> INPUT DATA:
Start of Block

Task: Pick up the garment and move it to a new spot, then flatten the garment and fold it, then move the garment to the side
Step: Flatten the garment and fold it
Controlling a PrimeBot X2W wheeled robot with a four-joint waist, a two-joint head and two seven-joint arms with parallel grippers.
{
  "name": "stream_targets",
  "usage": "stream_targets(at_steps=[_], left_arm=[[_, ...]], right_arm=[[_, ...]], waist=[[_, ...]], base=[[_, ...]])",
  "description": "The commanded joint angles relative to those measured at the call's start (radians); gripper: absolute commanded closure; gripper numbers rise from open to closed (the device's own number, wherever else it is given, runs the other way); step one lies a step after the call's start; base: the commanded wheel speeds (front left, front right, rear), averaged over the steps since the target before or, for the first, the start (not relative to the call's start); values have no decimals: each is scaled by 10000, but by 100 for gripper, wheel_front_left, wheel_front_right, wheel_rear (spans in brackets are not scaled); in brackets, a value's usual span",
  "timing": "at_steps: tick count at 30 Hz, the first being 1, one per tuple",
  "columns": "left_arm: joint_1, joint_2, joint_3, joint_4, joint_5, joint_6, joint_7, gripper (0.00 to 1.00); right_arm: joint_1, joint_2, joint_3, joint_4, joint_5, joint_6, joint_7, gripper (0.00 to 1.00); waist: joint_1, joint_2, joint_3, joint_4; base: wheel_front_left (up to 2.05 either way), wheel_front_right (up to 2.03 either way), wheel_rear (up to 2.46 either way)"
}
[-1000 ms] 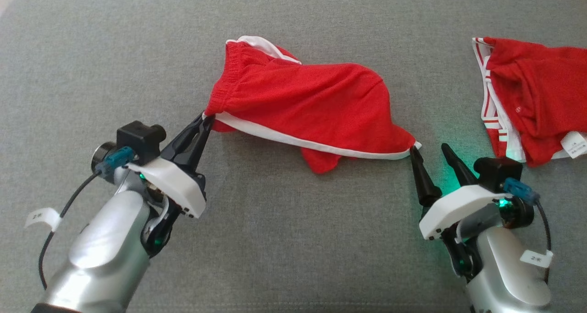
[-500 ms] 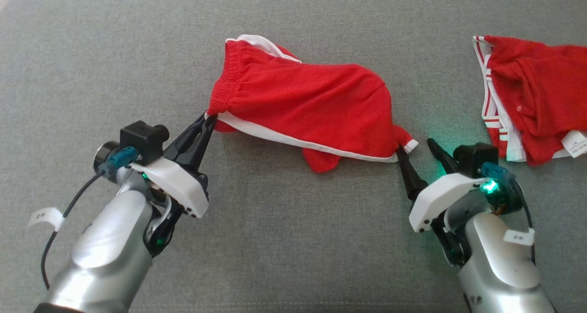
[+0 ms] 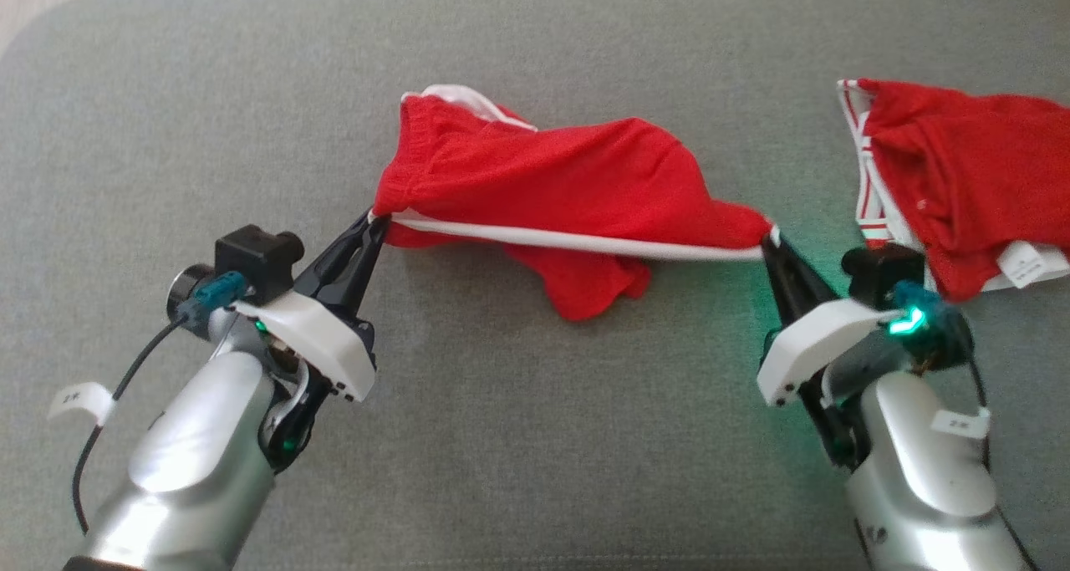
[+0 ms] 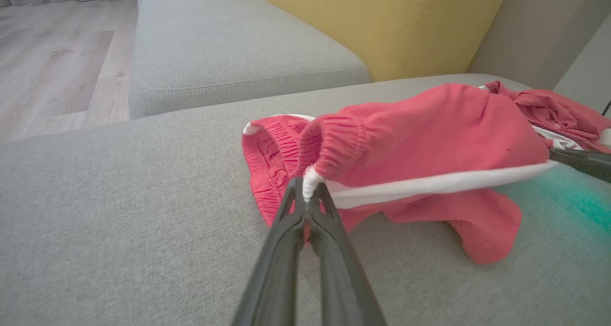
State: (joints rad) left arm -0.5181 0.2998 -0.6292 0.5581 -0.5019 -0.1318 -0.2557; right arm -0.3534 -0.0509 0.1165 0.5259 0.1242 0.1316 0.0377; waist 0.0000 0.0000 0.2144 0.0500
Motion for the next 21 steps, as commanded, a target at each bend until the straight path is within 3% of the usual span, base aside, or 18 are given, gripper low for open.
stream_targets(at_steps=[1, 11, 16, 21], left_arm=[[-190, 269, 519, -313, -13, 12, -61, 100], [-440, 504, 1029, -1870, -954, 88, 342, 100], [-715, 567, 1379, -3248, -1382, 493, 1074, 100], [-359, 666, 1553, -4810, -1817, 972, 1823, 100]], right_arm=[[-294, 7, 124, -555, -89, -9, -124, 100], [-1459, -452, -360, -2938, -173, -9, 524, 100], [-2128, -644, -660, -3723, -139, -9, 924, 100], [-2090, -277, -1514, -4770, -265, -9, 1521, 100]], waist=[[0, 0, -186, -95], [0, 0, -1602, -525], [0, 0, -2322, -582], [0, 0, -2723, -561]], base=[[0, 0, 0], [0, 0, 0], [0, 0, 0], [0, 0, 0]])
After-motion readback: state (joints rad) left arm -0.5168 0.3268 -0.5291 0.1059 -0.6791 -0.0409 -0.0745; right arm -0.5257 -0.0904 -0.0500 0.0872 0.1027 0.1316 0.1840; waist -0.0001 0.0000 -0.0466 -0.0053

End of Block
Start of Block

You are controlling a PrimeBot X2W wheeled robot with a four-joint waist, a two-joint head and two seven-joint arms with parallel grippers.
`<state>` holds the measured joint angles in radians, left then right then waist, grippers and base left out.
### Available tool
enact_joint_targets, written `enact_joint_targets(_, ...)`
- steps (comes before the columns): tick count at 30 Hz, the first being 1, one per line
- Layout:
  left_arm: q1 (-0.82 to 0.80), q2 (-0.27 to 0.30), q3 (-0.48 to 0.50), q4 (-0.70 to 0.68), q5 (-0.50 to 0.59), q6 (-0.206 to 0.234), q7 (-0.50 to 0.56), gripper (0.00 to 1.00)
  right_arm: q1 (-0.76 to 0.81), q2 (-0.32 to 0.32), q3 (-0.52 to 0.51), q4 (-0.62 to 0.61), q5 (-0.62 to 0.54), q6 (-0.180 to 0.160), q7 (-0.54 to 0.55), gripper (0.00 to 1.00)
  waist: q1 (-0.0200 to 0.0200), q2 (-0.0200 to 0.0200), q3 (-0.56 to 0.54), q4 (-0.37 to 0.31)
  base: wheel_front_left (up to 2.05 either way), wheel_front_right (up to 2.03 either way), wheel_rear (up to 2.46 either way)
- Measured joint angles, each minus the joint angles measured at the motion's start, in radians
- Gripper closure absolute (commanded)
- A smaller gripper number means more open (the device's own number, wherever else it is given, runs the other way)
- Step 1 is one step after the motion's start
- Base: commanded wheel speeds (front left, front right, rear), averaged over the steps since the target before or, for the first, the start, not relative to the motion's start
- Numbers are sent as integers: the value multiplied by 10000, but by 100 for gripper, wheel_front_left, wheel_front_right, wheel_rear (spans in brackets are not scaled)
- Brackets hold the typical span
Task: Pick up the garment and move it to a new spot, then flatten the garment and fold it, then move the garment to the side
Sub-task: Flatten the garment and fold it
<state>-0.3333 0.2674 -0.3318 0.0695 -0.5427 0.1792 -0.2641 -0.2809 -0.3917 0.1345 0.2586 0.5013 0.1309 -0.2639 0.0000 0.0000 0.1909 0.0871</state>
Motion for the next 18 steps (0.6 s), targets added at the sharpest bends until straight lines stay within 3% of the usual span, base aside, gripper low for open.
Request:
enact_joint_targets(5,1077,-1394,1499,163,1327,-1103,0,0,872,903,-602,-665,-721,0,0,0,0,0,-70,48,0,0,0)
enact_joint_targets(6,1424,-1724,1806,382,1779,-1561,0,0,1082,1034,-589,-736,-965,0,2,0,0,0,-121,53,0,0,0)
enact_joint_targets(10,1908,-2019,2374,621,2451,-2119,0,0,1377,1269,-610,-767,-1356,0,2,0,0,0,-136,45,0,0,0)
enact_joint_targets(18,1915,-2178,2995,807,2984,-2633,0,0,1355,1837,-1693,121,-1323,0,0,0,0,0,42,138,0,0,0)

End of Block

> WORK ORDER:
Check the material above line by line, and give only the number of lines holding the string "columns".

> SOLUTION FOR THIS TASK:
2